**The task**
Take the lines from the beginning of the data below through the line holding "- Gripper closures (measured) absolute" and return exactly those.

[[ Supplied records, beginning ]]

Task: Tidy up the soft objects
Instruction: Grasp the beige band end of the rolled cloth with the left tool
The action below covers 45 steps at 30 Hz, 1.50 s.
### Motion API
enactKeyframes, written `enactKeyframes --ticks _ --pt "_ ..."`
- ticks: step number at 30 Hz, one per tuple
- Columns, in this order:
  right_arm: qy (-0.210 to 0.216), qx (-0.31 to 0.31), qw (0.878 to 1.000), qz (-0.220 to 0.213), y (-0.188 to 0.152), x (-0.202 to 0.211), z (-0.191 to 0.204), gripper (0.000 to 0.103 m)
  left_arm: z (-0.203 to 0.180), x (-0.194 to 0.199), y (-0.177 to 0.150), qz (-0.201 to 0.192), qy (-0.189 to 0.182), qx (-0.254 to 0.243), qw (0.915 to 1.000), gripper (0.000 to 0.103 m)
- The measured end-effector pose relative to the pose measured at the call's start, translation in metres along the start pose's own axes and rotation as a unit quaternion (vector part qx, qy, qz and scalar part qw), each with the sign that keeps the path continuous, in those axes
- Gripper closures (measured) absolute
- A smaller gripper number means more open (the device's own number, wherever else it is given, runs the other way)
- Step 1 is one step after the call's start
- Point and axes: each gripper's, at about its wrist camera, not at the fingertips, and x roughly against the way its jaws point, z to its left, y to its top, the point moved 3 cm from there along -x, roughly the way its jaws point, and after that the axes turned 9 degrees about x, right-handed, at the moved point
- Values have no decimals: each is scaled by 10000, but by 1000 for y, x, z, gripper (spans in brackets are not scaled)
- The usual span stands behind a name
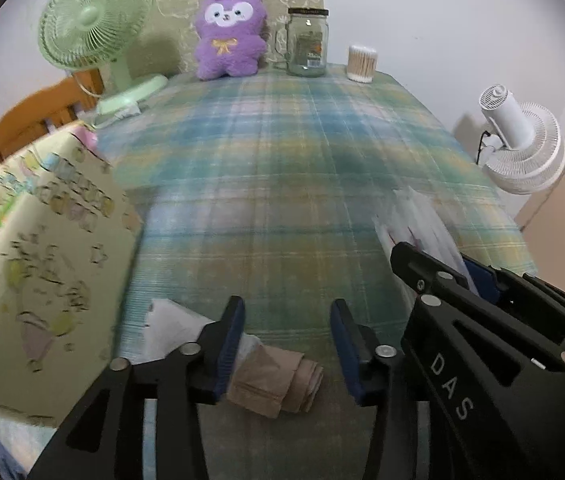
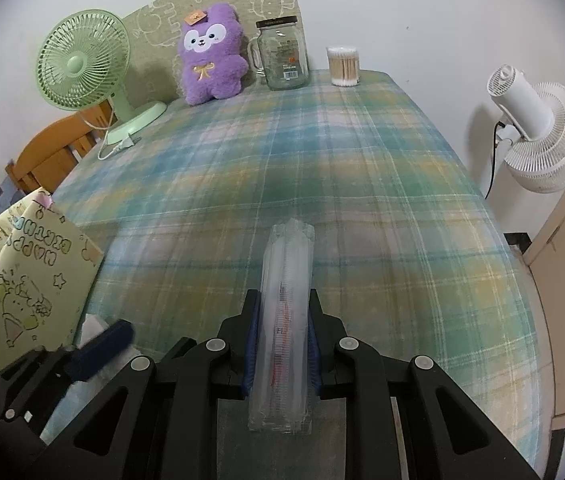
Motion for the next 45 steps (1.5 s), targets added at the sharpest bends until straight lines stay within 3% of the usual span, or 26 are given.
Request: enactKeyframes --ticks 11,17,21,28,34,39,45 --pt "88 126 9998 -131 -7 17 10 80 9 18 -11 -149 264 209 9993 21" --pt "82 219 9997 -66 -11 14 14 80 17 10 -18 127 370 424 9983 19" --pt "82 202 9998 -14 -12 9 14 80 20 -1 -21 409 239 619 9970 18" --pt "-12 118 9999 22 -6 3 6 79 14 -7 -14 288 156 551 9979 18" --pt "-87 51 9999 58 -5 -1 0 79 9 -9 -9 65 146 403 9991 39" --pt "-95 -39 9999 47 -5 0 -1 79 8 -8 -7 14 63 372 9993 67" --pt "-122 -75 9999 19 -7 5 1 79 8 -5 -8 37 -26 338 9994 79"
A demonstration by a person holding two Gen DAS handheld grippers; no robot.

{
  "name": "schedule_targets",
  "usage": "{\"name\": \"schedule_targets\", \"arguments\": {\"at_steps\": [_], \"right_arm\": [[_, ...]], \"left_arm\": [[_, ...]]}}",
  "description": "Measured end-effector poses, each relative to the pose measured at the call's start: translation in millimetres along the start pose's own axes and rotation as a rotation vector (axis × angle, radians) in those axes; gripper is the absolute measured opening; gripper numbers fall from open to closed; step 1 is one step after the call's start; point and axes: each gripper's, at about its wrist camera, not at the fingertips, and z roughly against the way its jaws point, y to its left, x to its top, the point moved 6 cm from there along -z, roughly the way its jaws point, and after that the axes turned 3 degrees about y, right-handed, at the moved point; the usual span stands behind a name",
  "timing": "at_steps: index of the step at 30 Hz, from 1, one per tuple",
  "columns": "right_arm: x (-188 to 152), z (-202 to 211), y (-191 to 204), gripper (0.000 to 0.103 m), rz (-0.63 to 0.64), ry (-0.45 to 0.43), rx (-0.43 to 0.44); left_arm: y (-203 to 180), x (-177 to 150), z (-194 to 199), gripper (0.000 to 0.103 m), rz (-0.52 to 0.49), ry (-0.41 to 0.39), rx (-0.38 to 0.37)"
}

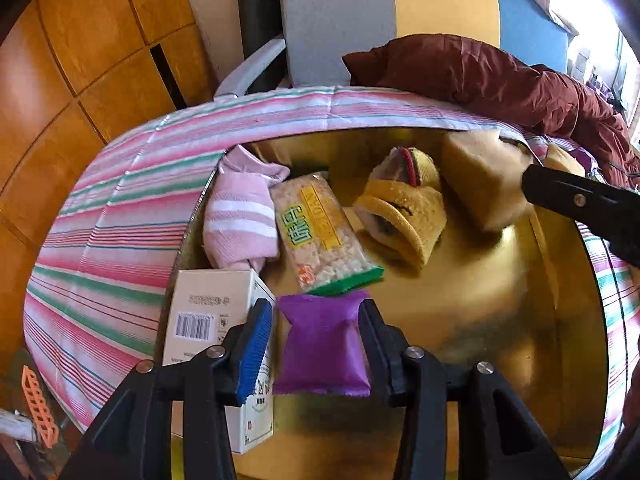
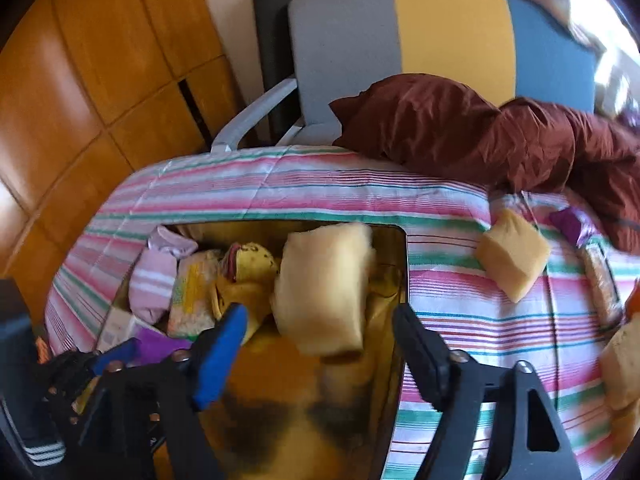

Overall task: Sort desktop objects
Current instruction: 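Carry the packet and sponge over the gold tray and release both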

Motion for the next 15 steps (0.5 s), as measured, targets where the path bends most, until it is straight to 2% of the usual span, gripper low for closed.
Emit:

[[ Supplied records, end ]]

**Output below**
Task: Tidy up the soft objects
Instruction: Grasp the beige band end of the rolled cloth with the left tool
The action below covers 45 steps at 30 Hz, 1.50 s.
### Motion API
enactKeyframes, written `enactKeyframes --ticks _ --pt "_ ..."`
- ticks: step number at 30 Hz, one per tuple
- Columns, in this order:
  right_arm: qy (-0.210 to 0.216), qx (-0.31 to 0.31), qw (0.878 to 1.000), qz (-0.220 to 0.213), y (-0.188 to 0.152), x (-0.202 to 0.211), z (-0.191 to 0.204), gripper (0.000 to 0.103 m)
  left_arm: z (-0.203 to 0.180), x (-0.194 to 0.199), y (-0.177 to 0.150), qz (-0.201 to 0.192), qy (-0.189 to 0.182), qx (-0.254 to 0.243), qw (0.915 to 1.000), gripper (0.000 to 0.103 m)
- The measured end-effector pose relative to the pose measured at the call's start, translation in metres along the start pose's own axes and rotation as a unit quaternion (vector part qx, qy, qz and scalar part qw), each with the sign that keeps the path continuous, in those axes
- Gripper closures (measured) absolute

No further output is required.